Writing comes as part of the child’s desire to express his/her ideas using this new knowledge, and it usually precedes reading. Additional materials prepare the child for the physical aspects of holding a pencil and writing. There are many opportunities for children to listen to stories or to each other and to express themselves verbally. There is a quiet area for looking at carefully chosen books.


The Montessori mathematics materials are very concrete and sensorial. They thus enable young children to achieve, through their own efforts, a quite natural understanding of basic mathematical concepts and to avoid the mental blockages which so often occur when those concepts are presented abstractly.

Children are introduced to the decimal system with numbers into the thousands as easily as the numbers one to ten. They experience each quantity, learn the corresponding symbols for those quantities and then make the correlation between quantity and symbol. Children also experience the mathematical operations of addition, subtraction, multiplication and division using concrete materials and gradually move toward working abstractly.

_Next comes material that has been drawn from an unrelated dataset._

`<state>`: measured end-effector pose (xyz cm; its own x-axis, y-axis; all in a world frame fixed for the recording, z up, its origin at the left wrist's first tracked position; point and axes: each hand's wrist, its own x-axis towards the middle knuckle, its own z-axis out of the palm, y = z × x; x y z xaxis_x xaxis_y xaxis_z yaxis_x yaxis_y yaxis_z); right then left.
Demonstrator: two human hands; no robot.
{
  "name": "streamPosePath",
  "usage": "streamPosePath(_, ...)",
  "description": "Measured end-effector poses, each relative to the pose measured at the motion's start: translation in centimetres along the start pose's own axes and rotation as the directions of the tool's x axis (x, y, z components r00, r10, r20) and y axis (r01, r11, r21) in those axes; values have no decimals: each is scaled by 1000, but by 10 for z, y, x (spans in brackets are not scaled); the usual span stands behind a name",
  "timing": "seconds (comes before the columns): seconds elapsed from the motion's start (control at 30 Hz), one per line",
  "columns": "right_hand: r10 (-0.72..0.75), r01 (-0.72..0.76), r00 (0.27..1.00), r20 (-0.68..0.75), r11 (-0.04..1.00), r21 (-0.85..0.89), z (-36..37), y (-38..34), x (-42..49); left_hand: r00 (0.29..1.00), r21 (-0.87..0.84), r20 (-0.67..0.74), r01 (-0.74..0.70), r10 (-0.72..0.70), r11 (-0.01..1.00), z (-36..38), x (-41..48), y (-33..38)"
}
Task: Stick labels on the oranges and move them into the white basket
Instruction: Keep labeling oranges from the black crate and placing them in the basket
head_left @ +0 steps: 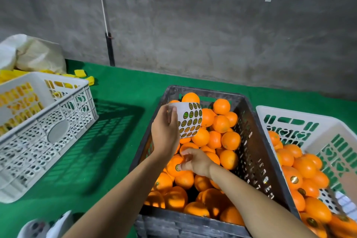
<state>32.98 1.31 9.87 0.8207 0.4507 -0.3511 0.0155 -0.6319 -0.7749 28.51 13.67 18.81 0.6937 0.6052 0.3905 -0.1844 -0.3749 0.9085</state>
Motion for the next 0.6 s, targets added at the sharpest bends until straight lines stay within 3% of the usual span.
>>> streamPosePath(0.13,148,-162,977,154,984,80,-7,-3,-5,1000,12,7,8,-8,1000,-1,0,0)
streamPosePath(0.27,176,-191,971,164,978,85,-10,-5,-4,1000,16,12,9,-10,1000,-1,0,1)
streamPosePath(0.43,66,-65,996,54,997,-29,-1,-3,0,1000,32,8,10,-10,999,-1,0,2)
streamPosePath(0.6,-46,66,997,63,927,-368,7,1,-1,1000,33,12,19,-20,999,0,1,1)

Regular activity is needed to promote healthy growth in young children, and movement is built into almost everything we do in a Montessori classroom. Through activities, both indoors and outdoors, the children develop muscular control, co-ordination and awareness of others and the space in which they move. Children also have to think and use their judgment to solve problems when taking part in physical activities. Our classroom materials and activities are designed to encourage children to use their hands extensively and thus to help them develop finer and more precise control of the hand.


Art, Music and creativity

Extensive opportunities exist for children to participate in art, drama, role play, music and movement. Children use creative activities as a way of recording what they have seen, done, imagined or felt. Every day a selection of art activities, including painting, drawing, cutting, pasting, collage and working with clay, is available for the children to choose. We also have more structured activities in which staff guide, encourage and help. We believe that the taking part and doing is more important than what is made. We sing, dance, listen to music and play rhythm instruments with the children. Our beautiful Montessori bells introduce the children to tone and pitch.

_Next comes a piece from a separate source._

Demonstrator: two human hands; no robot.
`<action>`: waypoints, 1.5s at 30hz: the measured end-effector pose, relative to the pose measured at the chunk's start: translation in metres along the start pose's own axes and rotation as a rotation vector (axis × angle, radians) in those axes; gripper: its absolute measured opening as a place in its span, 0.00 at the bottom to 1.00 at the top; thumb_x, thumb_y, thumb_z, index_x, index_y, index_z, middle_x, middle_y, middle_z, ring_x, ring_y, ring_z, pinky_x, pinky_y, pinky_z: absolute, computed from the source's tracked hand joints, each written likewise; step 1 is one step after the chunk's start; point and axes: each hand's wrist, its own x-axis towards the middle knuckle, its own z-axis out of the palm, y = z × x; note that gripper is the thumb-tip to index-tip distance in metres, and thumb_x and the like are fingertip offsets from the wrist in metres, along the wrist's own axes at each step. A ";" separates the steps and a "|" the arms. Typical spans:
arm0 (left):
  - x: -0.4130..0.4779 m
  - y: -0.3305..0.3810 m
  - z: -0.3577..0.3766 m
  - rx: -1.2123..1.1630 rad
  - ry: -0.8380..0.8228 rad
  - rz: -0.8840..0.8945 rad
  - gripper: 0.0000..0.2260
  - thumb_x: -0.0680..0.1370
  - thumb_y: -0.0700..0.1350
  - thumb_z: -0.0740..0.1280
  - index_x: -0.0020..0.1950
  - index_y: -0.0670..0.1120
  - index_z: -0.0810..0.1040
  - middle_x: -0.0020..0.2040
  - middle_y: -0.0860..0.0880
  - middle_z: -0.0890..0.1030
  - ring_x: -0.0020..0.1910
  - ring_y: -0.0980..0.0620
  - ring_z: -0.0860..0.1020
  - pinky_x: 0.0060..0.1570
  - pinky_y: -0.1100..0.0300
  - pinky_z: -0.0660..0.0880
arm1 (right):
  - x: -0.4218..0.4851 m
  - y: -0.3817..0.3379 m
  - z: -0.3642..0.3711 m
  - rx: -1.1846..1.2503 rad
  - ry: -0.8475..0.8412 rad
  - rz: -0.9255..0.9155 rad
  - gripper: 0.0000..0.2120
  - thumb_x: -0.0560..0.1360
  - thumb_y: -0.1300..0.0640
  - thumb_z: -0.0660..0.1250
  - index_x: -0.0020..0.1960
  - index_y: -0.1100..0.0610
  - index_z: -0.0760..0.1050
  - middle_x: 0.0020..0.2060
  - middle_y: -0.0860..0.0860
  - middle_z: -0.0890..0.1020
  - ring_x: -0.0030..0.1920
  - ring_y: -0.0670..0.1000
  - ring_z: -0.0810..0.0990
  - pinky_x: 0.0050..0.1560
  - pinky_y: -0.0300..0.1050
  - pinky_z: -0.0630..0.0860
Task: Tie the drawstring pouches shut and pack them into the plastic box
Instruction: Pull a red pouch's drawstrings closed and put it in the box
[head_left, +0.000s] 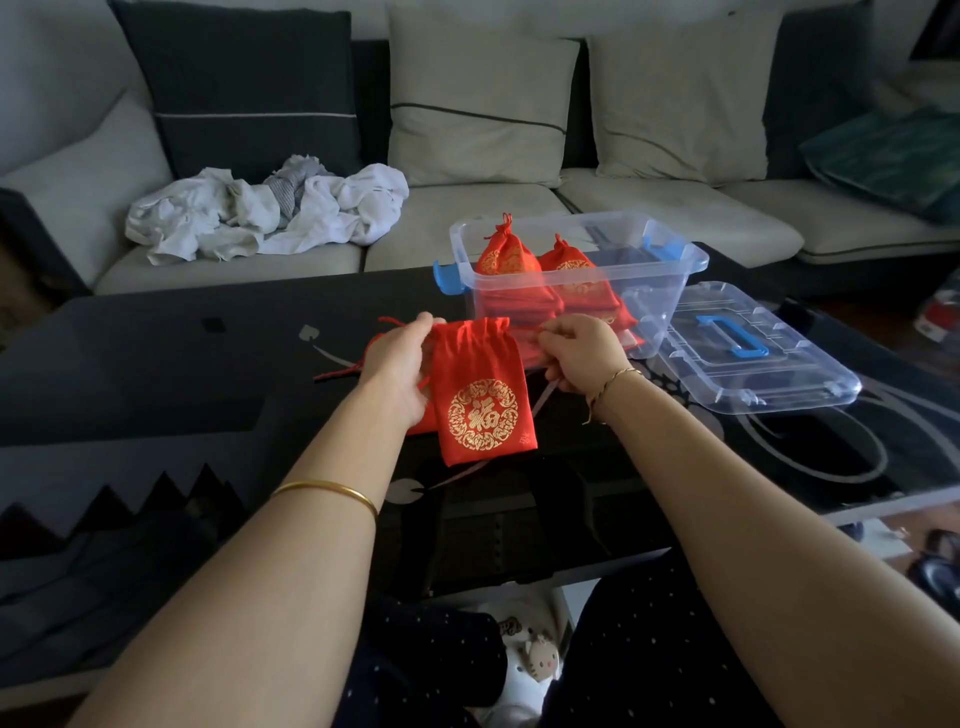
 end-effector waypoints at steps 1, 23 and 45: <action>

History, Geography, Zoology, Botany and Science

Children have a natural interest in finding out about their world. With the Montessori classroom, children explore and develop their knowledge of peoples of the world, the environment and nature. We encourage children to collect items of interest to display on the constantly changing nature table and thus to gain an appreciation of the wonders of nature. There are Montessori materials to extend the child’s knowledge of history, geography, zoology, botany and science. Children gain an awareness of the world around them by exploring countries, customs, foods, climates, languages, plants and animals. Extensive work is done to ensure that the children explore many cultures from around the world. We have globes, puzzle maps and flags available for teaching the names of continents and countries around the world, and from a young age, children are able to learn about the land and water forms of the world. There is much emphasis on the plant and animal kingdom, and we try to foster a love and appreciation for all living things.

Throughout their time at the School each child is allowed and encouraged to progress at his/her own pace. Competition is avoided so that the children are not encouraged to compare themselves with others but to strive to do their very best every day. Children often work individually but are also offered the opportunity to work and play games in groups. Our experienced staff are trained to appreciate and enhance any area in which the child shows special interest or aptitude.